Weymouth’s chief response sought to put Algonquin in a sort of “Catch 22”: FERC’s certificate approving the compressor station, the town argued, could not become effective to preempt local law unless and until all of the certificate’s pre-conditions had been fulfilled. One of those pre-conditions was the certificate of consistency from the Massachusetts Office of Coastal Zone Management, and Algonquin had been unable to obtain that certificate without the order of conditions from the Weymouth conservation commission.

In ruling for Algonquin, the court rejected this contention by the town that the FERC certificate’s preemptive effect was conditional.

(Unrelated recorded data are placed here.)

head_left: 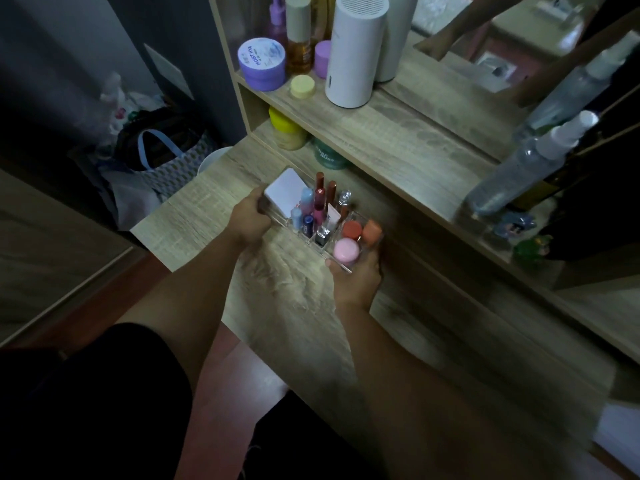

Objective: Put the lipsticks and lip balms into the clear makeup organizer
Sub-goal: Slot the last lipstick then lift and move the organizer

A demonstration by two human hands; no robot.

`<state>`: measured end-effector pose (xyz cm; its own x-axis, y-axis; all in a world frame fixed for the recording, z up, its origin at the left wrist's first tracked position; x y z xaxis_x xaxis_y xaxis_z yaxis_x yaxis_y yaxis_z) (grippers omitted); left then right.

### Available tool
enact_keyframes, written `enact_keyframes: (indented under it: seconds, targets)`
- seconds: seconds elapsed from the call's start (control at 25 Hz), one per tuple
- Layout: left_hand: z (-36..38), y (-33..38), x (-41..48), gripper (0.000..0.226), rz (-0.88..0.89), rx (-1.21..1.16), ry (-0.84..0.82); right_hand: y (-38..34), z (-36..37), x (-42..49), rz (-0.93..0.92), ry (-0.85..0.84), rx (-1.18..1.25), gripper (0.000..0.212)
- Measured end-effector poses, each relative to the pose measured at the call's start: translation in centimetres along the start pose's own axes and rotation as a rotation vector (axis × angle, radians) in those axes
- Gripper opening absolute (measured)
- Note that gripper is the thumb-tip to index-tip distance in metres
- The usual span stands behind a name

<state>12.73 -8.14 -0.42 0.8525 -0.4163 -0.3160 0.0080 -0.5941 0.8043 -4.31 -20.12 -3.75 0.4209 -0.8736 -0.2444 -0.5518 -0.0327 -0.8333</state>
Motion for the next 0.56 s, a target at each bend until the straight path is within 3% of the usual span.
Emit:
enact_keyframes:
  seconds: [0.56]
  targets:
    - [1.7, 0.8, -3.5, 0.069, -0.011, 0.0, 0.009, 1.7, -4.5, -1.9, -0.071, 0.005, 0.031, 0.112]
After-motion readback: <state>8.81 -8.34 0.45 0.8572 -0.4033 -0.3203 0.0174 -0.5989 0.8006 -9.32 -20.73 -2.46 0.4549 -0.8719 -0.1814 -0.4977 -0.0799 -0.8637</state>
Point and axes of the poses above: each hand's wrist, its own x-axis towards the middle knuckle, its own z-axis out of the palm, y = z × x, the point moved 1 cm from there along x, towards the middle knuckle, and after that the axes turned 3 degrees about z, right-handed, at the moved point
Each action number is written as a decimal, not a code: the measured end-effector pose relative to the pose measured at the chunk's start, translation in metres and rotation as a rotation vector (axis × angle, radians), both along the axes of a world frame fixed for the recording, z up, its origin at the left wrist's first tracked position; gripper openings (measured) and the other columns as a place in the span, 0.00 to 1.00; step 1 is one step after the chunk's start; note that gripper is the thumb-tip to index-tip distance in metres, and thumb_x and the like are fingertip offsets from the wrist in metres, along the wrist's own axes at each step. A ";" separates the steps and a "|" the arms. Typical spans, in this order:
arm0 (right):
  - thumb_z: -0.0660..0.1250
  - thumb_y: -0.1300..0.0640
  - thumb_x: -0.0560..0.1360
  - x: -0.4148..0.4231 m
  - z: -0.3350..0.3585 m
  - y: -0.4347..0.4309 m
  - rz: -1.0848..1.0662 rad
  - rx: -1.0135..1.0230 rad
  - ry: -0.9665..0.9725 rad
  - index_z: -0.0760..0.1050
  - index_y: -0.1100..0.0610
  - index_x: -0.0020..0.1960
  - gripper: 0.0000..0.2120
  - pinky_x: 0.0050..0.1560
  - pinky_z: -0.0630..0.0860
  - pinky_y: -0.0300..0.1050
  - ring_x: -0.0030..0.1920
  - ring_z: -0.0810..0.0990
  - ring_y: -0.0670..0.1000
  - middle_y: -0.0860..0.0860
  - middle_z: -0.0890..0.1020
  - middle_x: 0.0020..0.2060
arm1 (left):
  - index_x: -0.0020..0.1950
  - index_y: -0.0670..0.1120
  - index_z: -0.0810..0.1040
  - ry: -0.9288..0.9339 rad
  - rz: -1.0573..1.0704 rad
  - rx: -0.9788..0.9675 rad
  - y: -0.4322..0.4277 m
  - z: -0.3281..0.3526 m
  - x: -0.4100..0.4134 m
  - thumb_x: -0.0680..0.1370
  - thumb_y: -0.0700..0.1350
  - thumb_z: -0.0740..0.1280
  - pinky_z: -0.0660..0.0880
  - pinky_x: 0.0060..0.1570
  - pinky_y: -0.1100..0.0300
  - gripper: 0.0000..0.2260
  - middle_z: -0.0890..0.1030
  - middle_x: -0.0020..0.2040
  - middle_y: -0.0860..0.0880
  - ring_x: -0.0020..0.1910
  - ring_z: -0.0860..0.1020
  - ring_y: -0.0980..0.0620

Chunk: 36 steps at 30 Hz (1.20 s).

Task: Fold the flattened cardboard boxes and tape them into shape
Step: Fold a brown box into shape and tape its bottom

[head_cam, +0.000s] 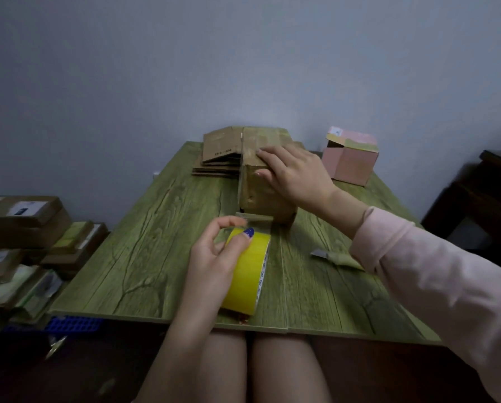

The court reframed the issue, starting with the fact that the Weymouth wetlands ordinance was not enacted pursuant to the Clean Air Act, the Coastal Zone Management Act, or the Clean Water Act, which the court agreed were the only sources of authority, given the Natural Gas Act, for a state or local government’s regulation of natural-gas facilities.

Further, the court reasoned, the fact that the Massachusetts Office of Coastal Zone Management, which does act under authority of the federal Coastal Zone Management Act, required Algonquin as a matter of procedure to show that it had received an order of conditions from the Weymouth conservation commission, did not protect the commission’s application of the wetlands ordinance from pre-emption: the fact remained that the local wetlands ordinance was not enacted under the authority granted by the federal Coastal Zone Management law.

Finally, the court agreed with Algonquin that because FERC had conducted an environmental assessment and had considered the potential safety and environmental effects of the compressor station, the decisionmaking of the Weymouth conservation commission was actually in conflict with FERC’s decisionmaking.

Because it found that the Natural Gas Act preempted the conservation commission’s decision, the court did not need to decide, and therefore sidestepped, whether application of the Weymouth wetlands ordinance to block the station would also be preempted by the federal Pipeline Safety Act.

As of the writing of this post, the court has retained jurisdiction of the case for sixty days, and Weymouth has not taken steps to appeal, but that may still happen.  Technically, the Weymouth conservation commission still has its administrative appeal of MassDEP’s Superseding Order of Conditions, but the logic of the federal court ruling would seem to apply to Weymouth’s arguments in that proceeding, too.

The court’s ruling is, in light of the governing law, not unexpected. FERC’s statutory authority to regulate interstate natural-gas pipeline facilities is, indeed, expansive. At the same time, the case is an example—by no means likely to be the last—of serious and sophisticated local opposition to approval of natural-gas infrastructure, of a sort that once went relatively unchallenged and, indeed, largely unnoticed.